School of Mechanical Engineering, Northeast Electric Power University, 132012 Jilin, China.
Comput Intell Neurosci. 2019 Jan 21;2019:5627156. doi: 10.1155/2019/5627156. eCollection 2019.
This paper proposes a novel classification framework and a novel data reduction method to distinguish multiclass motor imagery (MI) electroencephalography (EEG) for brain computer interface (BCI) based on the manifold of covariance matrices in a Riemannian perspective. For method 1, a subject-specific decision tree (SSDT) framework with filter geodesic minimum distance to Riemannian mean (FGMDRM) is designed to identify MI tasks and reduce the classification error in the nonseparable region of FGMDRM. Method 2 includes a feature extraction algorithm and a classification algorithm. The feature extraction algorithm combines semisupervised joint mutual information (-JMI) with general discriminate analysis (GDA), namely, SJGDA, to reduce the dimension of vectors in the Riemannian tangent plane. And the classification algorithm replaces the FGMDRM in method 1 with k-nearest neighbor (KNN), named SSDT-KNN. By applying method 2 on BCI competition IV dataset 2a, the kappa value has been improved from 0.57 to 0.607 compared to the winner of dataset 2a. And method 2 also obtains high recognition rate on the other two datasets.

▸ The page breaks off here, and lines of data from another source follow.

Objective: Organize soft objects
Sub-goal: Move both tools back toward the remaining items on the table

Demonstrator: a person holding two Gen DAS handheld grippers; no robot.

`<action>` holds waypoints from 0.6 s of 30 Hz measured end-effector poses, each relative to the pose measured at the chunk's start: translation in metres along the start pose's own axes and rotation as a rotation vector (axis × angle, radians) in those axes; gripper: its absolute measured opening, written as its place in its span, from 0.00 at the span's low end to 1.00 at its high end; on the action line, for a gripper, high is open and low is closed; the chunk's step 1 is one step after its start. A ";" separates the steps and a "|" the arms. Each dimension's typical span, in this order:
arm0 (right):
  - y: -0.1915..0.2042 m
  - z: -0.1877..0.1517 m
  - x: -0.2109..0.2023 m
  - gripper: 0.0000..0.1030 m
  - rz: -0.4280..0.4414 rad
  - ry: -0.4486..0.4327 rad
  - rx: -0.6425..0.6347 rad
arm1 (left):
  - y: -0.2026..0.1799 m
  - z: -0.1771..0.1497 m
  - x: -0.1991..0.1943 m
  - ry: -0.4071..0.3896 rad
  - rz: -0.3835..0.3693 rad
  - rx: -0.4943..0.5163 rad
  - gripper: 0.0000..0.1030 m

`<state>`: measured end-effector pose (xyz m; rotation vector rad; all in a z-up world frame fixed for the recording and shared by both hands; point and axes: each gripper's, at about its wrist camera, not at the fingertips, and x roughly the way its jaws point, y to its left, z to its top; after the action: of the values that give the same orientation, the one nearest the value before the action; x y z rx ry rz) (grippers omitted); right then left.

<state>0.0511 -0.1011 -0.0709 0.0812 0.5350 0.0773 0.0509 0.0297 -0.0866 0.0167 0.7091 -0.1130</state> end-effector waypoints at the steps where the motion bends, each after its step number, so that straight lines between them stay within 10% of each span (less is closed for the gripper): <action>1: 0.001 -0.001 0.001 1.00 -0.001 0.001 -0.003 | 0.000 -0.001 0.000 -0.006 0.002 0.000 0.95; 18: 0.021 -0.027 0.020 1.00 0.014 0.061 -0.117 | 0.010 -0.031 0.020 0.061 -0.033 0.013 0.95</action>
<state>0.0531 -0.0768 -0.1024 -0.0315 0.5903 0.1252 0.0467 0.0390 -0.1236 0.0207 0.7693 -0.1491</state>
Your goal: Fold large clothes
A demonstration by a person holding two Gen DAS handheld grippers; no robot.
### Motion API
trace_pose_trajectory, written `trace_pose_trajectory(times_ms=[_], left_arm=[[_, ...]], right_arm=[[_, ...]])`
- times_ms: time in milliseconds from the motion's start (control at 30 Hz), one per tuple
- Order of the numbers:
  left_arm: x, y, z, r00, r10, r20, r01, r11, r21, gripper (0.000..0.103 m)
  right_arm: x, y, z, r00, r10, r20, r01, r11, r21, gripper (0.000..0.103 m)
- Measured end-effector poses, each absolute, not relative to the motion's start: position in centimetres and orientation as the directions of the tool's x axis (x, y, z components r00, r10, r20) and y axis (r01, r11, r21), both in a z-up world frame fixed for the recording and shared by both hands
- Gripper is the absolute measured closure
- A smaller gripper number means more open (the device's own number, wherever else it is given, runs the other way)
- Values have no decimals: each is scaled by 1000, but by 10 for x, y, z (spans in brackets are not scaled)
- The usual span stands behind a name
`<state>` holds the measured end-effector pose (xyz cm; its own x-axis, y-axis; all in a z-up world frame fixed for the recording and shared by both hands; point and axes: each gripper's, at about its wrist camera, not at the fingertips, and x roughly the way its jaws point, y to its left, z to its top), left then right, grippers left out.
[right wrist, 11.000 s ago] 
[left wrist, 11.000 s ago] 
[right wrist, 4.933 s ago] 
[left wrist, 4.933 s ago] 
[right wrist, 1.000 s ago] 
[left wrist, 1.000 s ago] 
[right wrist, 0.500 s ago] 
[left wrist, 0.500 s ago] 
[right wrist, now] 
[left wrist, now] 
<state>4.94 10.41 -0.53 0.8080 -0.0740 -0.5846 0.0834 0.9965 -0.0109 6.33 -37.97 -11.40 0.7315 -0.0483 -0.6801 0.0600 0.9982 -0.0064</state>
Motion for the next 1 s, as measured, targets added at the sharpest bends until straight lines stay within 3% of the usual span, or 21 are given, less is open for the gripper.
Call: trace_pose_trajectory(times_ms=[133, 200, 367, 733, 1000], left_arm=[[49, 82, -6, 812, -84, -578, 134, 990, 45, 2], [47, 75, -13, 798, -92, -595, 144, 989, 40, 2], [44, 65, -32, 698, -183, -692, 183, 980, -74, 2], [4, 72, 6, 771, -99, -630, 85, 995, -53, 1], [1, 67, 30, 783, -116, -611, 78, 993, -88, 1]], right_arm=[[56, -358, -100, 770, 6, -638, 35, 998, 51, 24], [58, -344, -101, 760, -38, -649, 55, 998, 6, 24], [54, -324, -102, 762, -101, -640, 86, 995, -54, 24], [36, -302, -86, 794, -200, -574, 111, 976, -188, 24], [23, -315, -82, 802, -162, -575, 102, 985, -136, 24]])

本文提出了一种新颖的分类框架和数据降维方法,以基于协方差矩阵流形的黎曼观点区分基于脑机接口 (BCI) 的多类运动想象 (MI) 脑电图 (EEG)。方法 1 中,设计了一个具有滤波器测地最小距离到黎曼均值 (FGMDRM) 的基于个体的决策树 (SSDT) 框架,以识别 MI 任务并减少 FGMDRM 不可分离区域中的分类误差。方法 2 包括特征提取算法和分类算法。特征提取算法将半监督联合互信息 (-JMI) 与广义判别分析 (GDA) 相结合,即 SJGDA,以降低黎曼切平面向量的维数。分类算法用 K 最近邻 (KNN) 替换方法 1 中的 FGMDRM,命名为 SSDT-KNN。通过在 BCI 竞赛数据集 2a 上应用方法 2,与数据集 2a 的获胜者相比,kappa 值从 0.57 提高到 0.607。而且方法 2 在另外两个数据集上也获得了较高的识别率。